The book revolves around Pyotr Semyonovich Popov, a major in Soviet intelligence, and his work for the CIA.
Whilst some of the content is interesting I found there was too much background history on both the characters involved and intelligence history.
Set at the time of “Harry Lime” in Vienna there’s some great vignettes but overall the story moves quite slowly and does read like a report rather than a factual account.
Good for an account of the early years of the cold war, not so good entertainment wise.
William Hood, author of Mole, was CIA Operations Chief in Vienna in 1952 when he helped recruit Major Pyotr Popov, America’s first double agent in Soviet Military intelligence. Mole is Hood’s account of Popov’s four years working for the CIA, ending in 1956 when he was uncovered and returned to Moscow for interrogation in the cellars of Lubyanka Prison – kept alive to see if he could be doubled again, or executed. His fate was never known. This intimate, firsthand account of Cold War espionage is told with the mounting tension of a good spy novel. Hood shows the human side of betrayal – the motives, the resentments. “What type of government grinds down its own people,” Popov says of Stalinist Russia. Hood writes : “Popov ran breathtaking – in retrospect, almost insane, risks. Although he loved his wife and children he was hopelessly devoted to a randomly acquired mistress.” Popov betrayed Russian agents in Europe, described the Soviet’s new tactical nuclear weapons’ command structure, and gave the CIA a priceless look at the Soviet’s use of ‘illegals,’ spies embedded in the U.S. without diplomatic cover.

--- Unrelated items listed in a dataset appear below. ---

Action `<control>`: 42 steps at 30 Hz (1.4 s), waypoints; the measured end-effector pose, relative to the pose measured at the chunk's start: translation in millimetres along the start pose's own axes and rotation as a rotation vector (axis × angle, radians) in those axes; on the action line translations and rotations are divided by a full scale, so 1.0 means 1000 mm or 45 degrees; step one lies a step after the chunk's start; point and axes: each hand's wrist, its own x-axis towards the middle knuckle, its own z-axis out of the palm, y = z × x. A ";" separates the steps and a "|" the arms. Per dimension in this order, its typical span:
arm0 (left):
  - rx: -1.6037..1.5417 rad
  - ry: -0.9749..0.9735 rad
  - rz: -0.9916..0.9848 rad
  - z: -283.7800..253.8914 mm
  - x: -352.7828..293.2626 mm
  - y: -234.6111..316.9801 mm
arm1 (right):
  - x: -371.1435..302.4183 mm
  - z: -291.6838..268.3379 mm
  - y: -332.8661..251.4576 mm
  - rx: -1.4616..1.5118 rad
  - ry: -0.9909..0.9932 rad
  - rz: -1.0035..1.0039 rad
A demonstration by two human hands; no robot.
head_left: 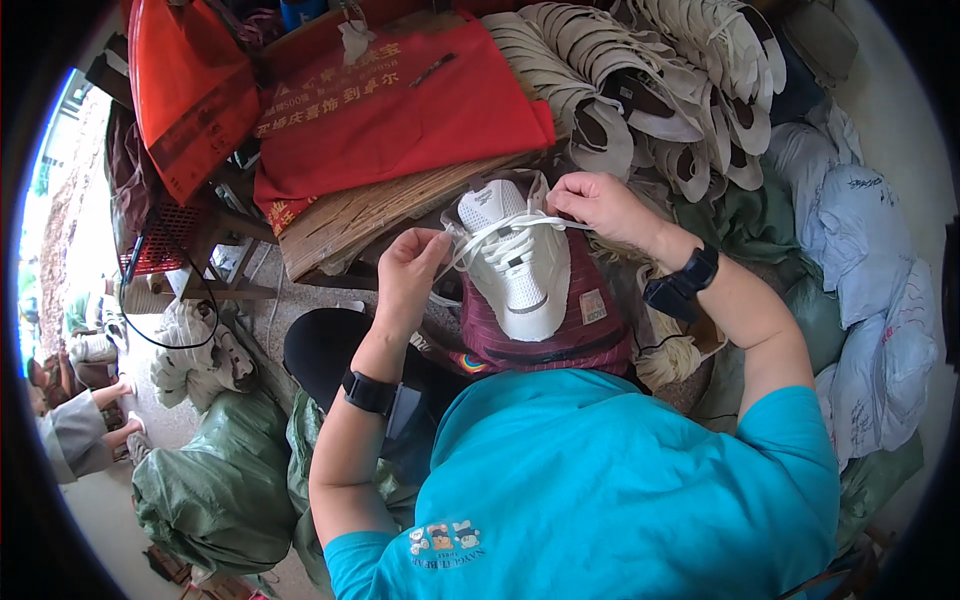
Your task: The person sits on the floor and laces a white sneaker using a long white shoelace. They thread the lace through the eyelets, pull it tight, and tie a knot. The person then picks up a second white sneaker and repeats the lacing process.
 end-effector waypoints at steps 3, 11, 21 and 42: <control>-0.015 -0.017 -0.114 -0.001 -0.004 0.003 | 0.007 0.002 -0.002 -0.012 -0.031 0.011; 0.071 -0.062 -0.070 -0.003 -0.004 -0.001 | 0.000 0.015 -0.032 -0.699 0.204 -0.286; 0.103 -0.118 -0.071 -0.004 0.002 -0.003 | -0.002 0.007 -0.059 -0.552 -0.034 0.032; 0.728 0.051 0.132 0.000 0.009 0.016 | 0.020 -0.008 -0.071 -0.663 -0.445 0.057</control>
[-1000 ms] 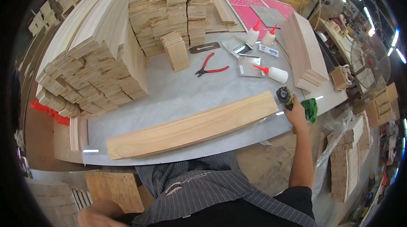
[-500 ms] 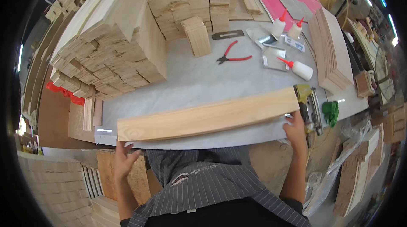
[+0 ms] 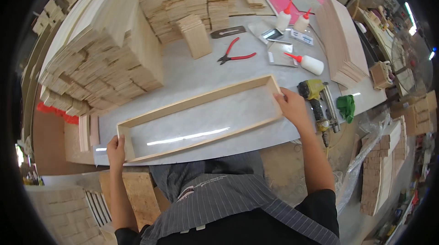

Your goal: Assemble a wooden box using wood glue and a pneumatic nail gun.

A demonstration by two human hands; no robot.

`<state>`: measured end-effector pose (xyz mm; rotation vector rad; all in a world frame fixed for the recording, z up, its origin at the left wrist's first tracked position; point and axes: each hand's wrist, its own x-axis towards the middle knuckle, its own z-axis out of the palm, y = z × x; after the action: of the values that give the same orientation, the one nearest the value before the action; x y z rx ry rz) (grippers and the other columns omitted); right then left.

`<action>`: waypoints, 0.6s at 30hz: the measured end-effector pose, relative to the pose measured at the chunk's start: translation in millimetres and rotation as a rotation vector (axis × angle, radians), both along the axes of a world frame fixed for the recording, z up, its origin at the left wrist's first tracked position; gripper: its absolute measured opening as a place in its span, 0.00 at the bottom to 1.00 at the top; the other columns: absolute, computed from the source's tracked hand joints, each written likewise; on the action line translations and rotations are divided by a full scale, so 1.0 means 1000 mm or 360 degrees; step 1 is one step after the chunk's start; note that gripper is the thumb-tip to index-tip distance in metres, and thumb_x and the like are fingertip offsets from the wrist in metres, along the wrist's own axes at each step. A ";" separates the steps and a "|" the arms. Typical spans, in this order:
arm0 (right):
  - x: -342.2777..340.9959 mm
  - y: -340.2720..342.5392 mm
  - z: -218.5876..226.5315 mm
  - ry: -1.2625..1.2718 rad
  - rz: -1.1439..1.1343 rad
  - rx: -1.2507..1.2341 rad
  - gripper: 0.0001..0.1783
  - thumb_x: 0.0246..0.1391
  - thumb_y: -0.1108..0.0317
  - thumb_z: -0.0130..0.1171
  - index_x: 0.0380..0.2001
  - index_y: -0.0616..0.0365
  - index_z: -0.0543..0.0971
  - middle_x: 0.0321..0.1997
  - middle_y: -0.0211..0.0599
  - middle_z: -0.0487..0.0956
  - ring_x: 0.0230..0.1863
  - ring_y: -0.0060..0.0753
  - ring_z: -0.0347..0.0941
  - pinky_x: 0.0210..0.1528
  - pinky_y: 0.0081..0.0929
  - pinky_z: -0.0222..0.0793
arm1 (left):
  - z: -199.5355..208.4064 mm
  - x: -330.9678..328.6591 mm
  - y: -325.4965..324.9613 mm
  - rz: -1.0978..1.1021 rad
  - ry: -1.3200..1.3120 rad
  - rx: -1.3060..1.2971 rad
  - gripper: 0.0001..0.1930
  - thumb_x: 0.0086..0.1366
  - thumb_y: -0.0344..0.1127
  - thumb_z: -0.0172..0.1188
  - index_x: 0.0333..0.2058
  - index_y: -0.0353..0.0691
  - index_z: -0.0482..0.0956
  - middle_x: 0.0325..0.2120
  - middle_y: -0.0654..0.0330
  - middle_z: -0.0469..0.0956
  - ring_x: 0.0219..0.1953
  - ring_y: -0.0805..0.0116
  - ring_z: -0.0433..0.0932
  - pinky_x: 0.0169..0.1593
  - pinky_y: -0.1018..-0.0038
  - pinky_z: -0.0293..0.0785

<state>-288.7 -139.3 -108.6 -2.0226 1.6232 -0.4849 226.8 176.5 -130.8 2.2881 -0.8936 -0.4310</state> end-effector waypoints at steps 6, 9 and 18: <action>0.002 -0.037 0.017 0.0059 -0.0039 0.0041 0.20 0.63 0.56 0.62 0.51 0.58 0.83 0.31 0.50 0.83 0.31 0.40 0.79 0.38 0.35 0.74 | 0.003 -0.018 0.011 0.0422 0.0752 -0.0365 0.22 0.78 0.47 0.52 0.48 0.30 0.81 0.38 0.62 0.81 0.41 0.75 0.75 0.47 0.76 0.71; -0.040 -0.116 -0.015 0.0541 -0.0020 -0.0942 0.30 0.51 0.60 0.67 0.59 0.51 0.78 0.47 0.50 0.81 0.47 0.54 0.78 0.50 0.48 0.72 | 0.017 -0.031 0.040 0.0488 0.0816 -0.0355 0.24 0.78 0.47 0.52 0.55 0.29 0.79 0.46 0.59 0.82 0.48 0.73 0.77 0.55 0.75 0.71; -0.206 -0.236 -0.054 0.0150 0.0003 -0.0315 0.39 0.44 0.64 0.73 0.61 0.61 0.73 0.49 0.41 0.81 0.51 0.38 0.78 0.50 0.39 0.76 | 0.001 -0.045 0.051 0.0411 0.0976 -0.0485 0.25 0.76 0.46 0.56 0.62 0.32 0.75 0.51 0.60 0.81 0.49 0.73 0.76 0.53 0.75 0.74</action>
<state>-495.1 -375.0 -162.4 -2.2215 1.6859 -0.5776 181.7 227.6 -129.5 1.7963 -0.3227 -0.7650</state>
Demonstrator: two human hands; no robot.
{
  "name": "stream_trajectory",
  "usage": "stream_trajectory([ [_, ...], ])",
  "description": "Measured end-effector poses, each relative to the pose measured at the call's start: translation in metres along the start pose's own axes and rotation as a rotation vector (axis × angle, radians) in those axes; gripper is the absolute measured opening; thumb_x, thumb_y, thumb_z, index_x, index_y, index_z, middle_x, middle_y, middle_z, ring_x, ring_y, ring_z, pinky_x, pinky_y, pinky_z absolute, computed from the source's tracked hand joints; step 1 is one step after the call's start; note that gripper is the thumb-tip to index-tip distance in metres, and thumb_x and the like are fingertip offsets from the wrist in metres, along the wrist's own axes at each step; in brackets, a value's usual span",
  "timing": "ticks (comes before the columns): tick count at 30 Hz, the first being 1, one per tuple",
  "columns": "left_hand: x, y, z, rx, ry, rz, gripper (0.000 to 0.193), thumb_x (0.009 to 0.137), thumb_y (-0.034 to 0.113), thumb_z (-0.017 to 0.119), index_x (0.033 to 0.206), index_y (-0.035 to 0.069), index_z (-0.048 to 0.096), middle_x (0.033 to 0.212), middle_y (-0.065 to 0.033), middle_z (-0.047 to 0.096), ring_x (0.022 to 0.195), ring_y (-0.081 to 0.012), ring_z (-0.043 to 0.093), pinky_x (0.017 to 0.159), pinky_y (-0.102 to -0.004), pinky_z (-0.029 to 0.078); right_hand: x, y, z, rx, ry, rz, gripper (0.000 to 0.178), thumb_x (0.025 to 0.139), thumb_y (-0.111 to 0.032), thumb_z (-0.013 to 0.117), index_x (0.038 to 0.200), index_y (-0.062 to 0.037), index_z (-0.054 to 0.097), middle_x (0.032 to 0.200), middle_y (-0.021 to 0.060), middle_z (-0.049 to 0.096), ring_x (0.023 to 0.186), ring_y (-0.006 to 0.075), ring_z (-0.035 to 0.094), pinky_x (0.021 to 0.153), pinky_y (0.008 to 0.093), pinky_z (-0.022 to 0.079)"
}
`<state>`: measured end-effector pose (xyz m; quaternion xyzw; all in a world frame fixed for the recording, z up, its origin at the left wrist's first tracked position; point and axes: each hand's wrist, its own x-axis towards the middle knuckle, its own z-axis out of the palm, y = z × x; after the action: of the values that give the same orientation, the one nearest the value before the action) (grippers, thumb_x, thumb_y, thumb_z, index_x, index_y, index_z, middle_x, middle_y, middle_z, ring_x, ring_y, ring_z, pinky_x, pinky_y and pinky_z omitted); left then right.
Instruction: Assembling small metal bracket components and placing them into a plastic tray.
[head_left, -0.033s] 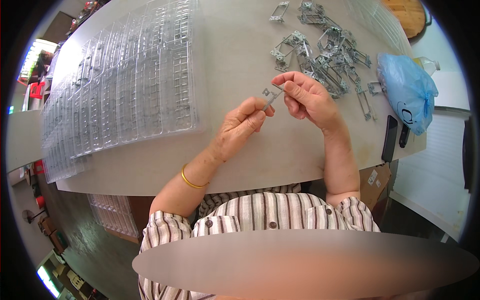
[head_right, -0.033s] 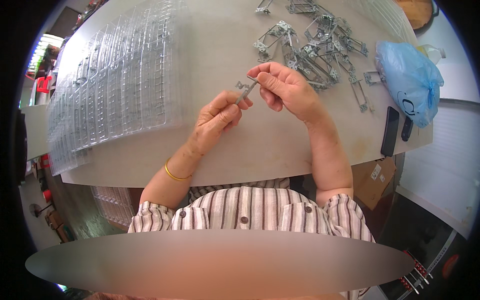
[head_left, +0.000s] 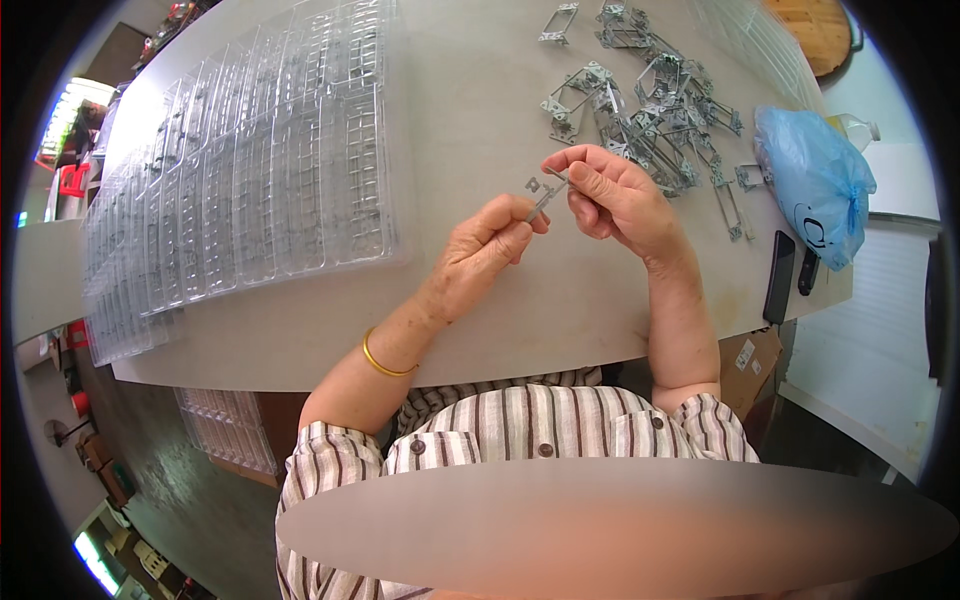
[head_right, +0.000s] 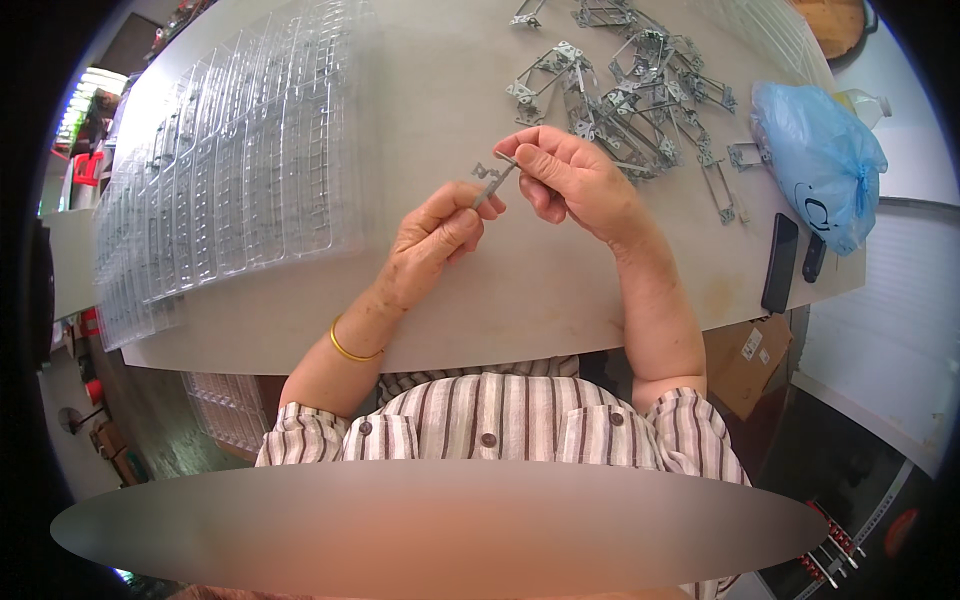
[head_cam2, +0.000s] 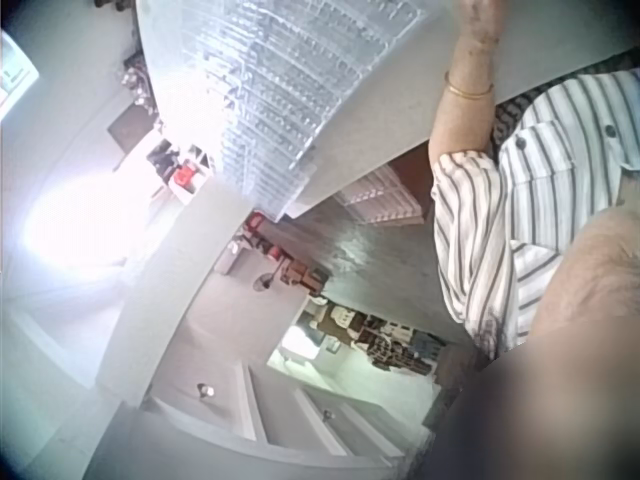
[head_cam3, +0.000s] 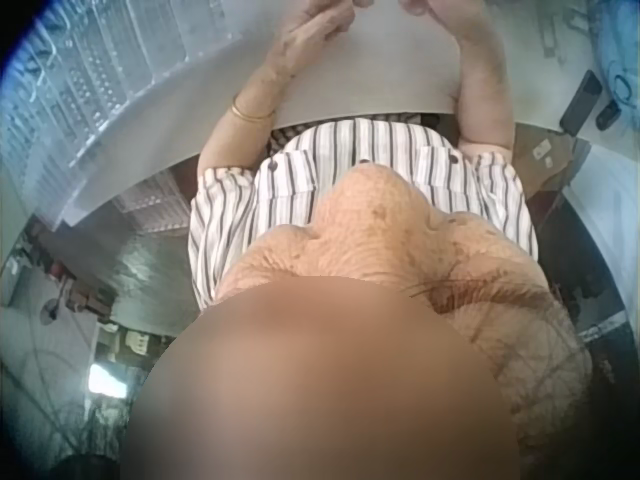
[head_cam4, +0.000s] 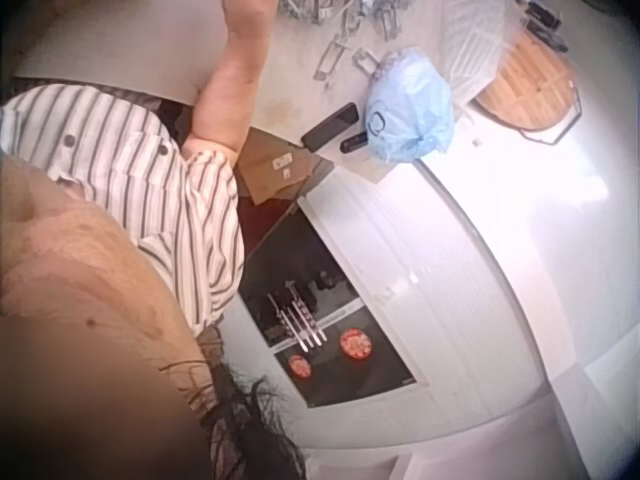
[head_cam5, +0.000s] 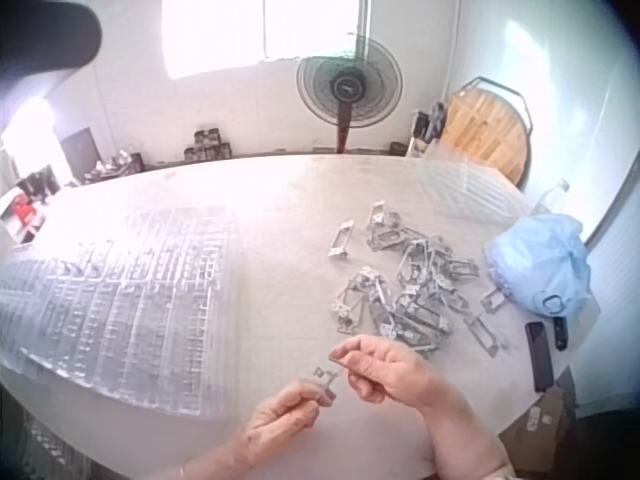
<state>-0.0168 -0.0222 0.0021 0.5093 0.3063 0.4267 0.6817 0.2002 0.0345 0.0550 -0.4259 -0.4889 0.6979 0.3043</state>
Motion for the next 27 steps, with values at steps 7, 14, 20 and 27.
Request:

The True Story of the First Russian Spy to Become an American Counterspy by William J Hood is the story of real spycraft following the end of WWII. Hood, a retired senior officer in the Central Intelligence Agency served during WWII with the army before transferring to the OSS. Later he stayed on with the CIA and served in Central Europe at the start of the Cold War.
Younger readers might find this pretty dry reading. Middle age readers might be disappointed when it doesn't read like a 1970s spy novel. What it does read like is more of "Dragnet" than a Starsky and Hutch or Miami Vice. As a CIA officer, I imagine that Hood wrote many reports in typical government fashion. The writing reflects this both in flavor and its procedural method. At times the reader may feel that he or she is reading long sworn statement.
The book revolves around Pyotr Semyonovich Popov, a major in Soviet intelligence, and his work for the CIA. It starts from the almost stereotype dropping a letter into Hood's car in offering information for money. What starts off as suspicion, grows into a major asset for the CIA. Popov was from peasant stock and did well under the Soviet system for himself, but felt that his family, as well as peasants in general, were mistreated under the Soviet system that was supposed to liberate them.
Mole takes the reader through the turning of the death of Popov. Hood goes through the process of espionage in the 1950s and gives plenty background information. This is a nuts and bolts book about what intelligence agencies actually did in the Cold War. Much like Dragnet, the names in the book have been changed to protect the innocent. Mole is a book that will take the middle aged or older reader back to a simpler time when your enemy was easily identifiable and the world was black and white, capitalist and communist, free and totalitarian, with very little between.
I love John LeCarre novels, especially the earlier Cold War books. I didn't know that this non-fiction version of those books existed. It's a well-written chronological account of the recruiting and handling of "Popov," possibly the most productive CIA agent in the Soviet Union in the late 50's, and Hood isn't afraid to digress into fascinating stories of other agents and defectors when it is necessary to provide context for the Popov story.
This book was recommended to me by a U.S. national security officer. It is one of the very best books on spycraft, at least as it was practiced at the end of WWII, and a dramatic cat-and-mouse story that rivals anything ever written by John le Carré. I recommend it highly.
True story of the first Russian intelligence officer recruited by the CIA; 1982. Yes, I know this is an old book. But his stories are gripping; I still remember the title from when I read it in graduate school. Even then I couldn't put this book down, and I had a lot of required reading to do at the time as well. My husband read this book too; we both found his stories of espionage fascinating.
As detailed as it is exciting, Mole is a story of a vital (in the eyes of the U.S.) espionage program happening behind the Iron Curtain, in the frigid middle days of the Cold War. Though it can be a bit overwhelming, it’s worth the methodical, thorough reading it requires.
The only book to detail how a spy is recruited and handled from beginning to bitter end. An astonishingly candid and utterly unique instructional manual as well as a gripping history.